**What you will do**
When you find the line with "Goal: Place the" among the records below, reproduce it and each line after it exactly, ending with the line with "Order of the".

Stored items from a collection:
*** Begin section ***

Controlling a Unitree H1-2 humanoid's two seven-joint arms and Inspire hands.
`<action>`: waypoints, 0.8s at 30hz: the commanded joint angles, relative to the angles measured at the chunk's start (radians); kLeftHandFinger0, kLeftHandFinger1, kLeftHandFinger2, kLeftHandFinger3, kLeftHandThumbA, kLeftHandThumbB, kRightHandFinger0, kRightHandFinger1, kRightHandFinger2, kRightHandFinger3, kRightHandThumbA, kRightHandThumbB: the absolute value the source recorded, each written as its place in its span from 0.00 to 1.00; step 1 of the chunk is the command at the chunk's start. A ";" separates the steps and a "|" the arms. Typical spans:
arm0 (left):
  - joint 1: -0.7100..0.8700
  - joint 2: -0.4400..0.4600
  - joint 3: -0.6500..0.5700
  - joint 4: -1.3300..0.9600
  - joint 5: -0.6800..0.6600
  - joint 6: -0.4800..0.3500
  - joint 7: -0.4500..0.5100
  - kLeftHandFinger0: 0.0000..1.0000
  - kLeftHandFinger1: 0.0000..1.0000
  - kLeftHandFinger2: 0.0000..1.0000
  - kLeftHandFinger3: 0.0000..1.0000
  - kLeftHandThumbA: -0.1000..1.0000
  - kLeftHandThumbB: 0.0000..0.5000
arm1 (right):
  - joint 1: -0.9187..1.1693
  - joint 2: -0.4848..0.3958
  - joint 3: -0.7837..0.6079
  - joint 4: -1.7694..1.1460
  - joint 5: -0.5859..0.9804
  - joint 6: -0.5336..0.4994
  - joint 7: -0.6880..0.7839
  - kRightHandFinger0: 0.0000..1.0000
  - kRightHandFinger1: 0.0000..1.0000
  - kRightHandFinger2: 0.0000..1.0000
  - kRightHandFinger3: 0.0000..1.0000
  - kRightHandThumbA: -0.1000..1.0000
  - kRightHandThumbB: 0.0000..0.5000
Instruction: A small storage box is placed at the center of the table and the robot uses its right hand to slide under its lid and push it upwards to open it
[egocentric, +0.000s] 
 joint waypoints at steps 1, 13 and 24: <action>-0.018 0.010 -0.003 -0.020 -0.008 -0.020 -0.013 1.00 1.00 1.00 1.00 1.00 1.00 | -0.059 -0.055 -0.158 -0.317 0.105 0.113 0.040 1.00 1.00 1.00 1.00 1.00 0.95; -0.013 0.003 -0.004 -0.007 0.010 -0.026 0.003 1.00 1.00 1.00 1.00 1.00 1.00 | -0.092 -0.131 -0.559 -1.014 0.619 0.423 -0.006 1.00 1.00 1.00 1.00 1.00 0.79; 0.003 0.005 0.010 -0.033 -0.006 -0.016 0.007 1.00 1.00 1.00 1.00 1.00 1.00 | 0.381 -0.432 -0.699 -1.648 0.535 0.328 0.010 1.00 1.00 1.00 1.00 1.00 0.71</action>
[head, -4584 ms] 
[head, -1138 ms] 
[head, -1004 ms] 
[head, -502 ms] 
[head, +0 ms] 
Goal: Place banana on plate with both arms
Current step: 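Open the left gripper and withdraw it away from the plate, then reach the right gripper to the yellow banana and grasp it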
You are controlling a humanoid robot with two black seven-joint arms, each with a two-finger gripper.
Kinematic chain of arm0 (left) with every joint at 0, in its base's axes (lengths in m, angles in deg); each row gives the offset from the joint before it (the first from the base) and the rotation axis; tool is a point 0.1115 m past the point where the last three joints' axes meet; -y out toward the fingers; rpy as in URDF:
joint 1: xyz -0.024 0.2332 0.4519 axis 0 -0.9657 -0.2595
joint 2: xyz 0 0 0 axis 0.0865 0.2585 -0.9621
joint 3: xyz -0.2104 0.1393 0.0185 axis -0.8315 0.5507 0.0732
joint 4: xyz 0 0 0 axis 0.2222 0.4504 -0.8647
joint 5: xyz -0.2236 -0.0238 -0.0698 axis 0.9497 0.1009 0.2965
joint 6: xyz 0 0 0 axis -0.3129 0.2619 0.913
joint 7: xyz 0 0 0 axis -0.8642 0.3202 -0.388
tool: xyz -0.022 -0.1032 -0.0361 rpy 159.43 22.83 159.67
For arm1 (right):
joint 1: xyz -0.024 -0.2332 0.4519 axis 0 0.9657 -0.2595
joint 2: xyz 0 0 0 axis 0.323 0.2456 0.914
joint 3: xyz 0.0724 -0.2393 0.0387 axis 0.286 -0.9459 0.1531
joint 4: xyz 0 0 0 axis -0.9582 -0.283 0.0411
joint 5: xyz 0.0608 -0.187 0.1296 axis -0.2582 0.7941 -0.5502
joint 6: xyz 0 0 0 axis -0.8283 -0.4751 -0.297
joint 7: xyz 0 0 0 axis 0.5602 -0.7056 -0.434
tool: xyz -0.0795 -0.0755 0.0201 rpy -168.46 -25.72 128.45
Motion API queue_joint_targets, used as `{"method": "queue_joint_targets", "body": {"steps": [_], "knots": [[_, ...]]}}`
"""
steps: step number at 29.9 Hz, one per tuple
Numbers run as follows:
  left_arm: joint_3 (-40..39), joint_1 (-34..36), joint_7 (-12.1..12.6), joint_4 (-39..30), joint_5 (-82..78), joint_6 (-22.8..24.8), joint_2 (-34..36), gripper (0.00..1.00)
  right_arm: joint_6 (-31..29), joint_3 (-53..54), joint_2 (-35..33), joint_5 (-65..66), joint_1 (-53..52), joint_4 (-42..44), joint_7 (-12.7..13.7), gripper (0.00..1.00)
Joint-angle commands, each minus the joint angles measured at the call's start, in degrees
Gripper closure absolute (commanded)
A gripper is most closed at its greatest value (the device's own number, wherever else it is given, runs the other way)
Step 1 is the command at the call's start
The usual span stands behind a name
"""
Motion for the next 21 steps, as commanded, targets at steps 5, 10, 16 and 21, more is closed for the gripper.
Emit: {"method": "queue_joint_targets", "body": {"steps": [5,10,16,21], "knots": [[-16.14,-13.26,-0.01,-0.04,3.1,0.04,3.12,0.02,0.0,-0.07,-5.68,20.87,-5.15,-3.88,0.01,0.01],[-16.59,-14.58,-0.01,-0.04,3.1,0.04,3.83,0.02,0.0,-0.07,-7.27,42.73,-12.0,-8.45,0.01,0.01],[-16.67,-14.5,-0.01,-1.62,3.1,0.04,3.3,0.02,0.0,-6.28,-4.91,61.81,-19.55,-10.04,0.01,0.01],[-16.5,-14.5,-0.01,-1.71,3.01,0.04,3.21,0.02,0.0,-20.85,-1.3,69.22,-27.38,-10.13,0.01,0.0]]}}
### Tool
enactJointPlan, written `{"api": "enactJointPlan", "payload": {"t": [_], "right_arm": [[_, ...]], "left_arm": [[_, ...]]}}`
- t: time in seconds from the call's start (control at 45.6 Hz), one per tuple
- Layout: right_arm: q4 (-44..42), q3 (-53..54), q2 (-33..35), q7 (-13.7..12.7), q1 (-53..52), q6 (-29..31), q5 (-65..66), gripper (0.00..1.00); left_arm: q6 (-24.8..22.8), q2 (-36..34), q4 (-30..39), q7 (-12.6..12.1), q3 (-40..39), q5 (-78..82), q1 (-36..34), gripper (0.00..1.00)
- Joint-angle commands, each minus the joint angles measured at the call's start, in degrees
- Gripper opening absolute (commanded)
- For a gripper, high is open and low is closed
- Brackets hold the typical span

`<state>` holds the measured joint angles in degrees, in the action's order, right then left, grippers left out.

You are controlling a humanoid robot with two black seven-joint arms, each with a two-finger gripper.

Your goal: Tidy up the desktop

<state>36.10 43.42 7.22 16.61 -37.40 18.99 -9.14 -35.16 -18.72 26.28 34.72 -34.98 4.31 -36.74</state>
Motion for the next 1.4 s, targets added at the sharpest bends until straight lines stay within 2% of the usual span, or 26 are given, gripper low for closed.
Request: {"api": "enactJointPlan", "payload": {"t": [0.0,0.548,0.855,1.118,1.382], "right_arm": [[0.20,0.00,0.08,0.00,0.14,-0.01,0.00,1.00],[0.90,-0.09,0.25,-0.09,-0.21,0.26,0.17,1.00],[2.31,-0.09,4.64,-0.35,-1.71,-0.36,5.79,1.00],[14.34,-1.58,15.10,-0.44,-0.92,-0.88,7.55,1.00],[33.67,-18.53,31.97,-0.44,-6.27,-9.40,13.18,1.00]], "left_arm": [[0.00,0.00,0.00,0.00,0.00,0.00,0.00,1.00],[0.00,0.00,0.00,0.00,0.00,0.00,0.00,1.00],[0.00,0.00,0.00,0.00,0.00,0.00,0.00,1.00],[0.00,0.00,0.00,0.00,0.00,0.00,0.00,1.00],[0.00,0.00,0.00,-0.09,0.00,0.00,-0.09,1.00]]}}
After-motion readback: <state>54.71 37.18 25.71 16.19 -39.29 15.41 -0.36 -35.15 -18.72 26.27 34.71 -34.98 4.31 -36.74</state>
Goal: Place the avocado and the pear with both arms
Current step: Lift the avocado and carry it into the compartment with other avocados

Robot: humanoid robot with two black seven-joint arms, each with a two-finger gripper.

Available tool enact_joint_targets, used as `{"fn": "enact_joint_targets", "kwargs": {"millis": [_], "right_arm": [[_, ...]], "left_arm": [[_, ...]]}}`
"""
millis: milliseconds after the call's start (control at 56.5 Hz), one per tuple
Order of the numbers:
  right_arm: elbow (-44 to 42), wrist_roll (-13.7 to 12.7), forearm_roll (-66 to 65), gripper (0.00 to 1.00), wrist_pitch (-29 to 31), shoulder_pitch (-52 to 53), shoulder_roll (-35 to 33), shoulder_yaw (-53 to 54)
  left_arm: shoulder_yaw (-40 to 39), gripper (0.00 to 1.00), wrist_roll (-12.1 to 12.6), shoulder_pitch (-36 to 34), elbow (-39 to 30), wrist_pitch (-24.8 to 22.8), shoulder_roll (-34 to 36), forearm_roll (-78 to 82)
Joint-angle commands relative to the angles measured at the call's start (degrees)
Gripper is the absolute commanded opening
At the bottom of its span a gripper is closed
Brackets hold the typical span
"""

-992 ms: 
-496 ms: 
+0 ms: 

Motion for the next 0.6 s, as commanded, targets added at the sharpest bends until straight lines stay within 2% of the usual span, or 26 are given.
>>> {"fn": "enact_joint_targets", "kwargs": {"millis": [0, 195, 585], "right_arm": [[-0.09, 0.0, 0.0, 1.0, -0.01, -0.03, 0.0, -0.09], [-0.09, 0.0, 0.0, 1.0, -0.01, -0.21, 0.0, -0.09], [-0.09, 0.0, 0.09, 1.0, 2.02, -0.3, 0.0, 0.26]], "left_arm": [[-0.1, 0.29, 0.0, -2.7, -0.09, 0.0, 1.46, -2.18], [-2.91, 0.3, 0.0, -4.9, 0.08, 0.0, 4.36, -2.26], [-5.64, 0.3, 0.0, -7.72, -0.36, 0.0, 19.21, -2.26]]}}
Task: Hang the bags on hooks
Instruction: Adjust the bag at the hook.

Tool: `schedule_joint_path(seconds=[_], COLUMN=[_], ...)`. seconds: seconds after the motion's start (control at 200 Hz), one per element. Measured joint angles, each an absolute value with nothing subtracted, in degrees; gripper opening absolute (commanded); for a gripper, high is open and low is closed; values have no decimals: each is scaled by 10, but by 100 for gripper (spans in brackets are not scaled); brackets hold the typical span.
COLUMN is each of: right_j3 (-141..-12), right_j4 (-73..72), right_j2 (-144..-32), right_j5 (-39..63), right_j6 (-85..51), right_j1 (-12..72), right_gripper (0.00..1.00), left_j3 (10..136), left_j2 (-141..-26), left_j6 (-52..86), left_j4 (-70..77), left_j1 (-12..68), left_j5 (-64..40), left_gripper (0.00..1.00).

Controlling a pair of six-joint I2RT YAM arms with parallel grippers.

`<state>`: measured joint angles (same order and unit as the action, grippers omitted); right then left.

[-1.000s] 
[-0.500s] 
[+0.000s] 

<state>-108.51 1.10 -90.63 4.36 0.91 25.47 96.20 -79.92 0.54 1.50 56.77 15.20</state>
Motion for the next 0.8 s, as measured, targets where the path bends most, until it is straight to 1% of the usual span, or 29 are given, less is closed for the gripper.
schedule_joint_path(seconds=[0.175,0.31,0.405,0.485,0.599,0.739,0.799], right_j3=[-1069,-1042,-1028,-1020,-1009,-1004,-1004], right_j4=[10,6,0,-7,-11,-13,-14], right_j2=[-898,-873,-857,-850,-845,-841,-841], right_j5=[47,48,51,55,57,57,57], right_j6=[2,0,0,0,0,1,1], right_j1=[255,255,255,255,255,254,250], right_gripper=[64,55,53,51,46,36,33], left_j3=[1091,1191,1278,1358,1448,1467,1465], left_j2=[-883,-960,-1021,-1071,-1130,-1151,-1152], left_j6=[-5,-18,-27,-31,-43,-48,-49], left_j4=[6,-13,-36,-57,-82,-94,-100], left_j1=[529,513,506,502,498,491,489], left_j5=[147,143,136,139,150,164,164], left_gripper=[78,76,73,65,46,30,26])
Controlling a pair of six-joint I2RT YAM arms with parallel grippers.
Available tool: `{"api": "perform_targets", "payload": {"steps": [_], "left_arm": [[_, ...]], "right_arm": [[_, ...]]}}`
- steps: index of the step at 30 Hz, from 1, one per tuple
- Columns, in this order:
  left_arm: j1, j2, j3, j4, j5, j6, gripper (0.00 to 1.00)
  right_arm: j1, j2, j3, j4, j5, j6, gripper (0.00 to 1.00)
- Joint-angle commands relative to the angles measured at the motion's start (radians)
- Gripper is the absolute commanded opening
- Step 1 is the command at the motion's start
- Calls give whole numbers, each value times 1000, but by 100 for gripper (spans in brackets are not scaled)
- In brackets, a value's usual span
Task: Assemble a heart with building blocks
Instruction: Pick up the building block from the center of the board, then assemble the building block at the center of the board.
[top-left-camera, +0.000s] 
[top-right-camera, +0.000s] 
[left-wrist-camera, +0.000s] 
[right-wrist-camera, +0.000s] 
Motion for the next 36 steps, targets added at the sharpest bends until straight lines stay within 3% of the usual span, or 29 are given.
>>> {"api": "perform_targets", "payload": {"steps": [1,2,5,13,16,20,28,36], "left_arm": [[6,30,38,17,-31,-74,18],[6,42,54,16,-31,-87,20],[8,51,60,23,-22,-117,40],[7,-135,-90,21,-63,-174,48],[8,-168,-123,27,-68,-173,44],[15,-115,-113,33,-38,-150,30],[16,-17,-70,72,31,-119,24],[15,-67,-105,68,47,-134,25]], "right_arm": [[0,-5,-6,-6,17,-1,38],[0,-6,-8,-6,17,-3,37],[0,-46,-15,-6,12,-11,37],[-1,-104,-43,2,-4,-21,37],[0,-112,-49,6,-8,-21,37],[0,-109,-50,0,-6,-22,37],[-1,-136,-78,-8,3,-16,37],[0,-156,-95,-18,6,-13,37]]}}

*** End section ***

**Exercise response**
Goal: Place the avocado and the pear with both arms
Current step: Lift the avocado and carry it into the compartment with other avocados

Robot: humanoid robot with two black seven-joint arms, each with a two-finger gripper.

Available tool enact_joint_targets, used as `{"fn": "enact_joint_targets", "kwargs": {"millis": [_], "right_arm": [[_, ...]], "left_arm": [[_, ...]]}}`
"""
millis: milliseconds after the call's start (control at 56.5 Hz), one per tuple
Order of the numbers:

With this, the answer is complete.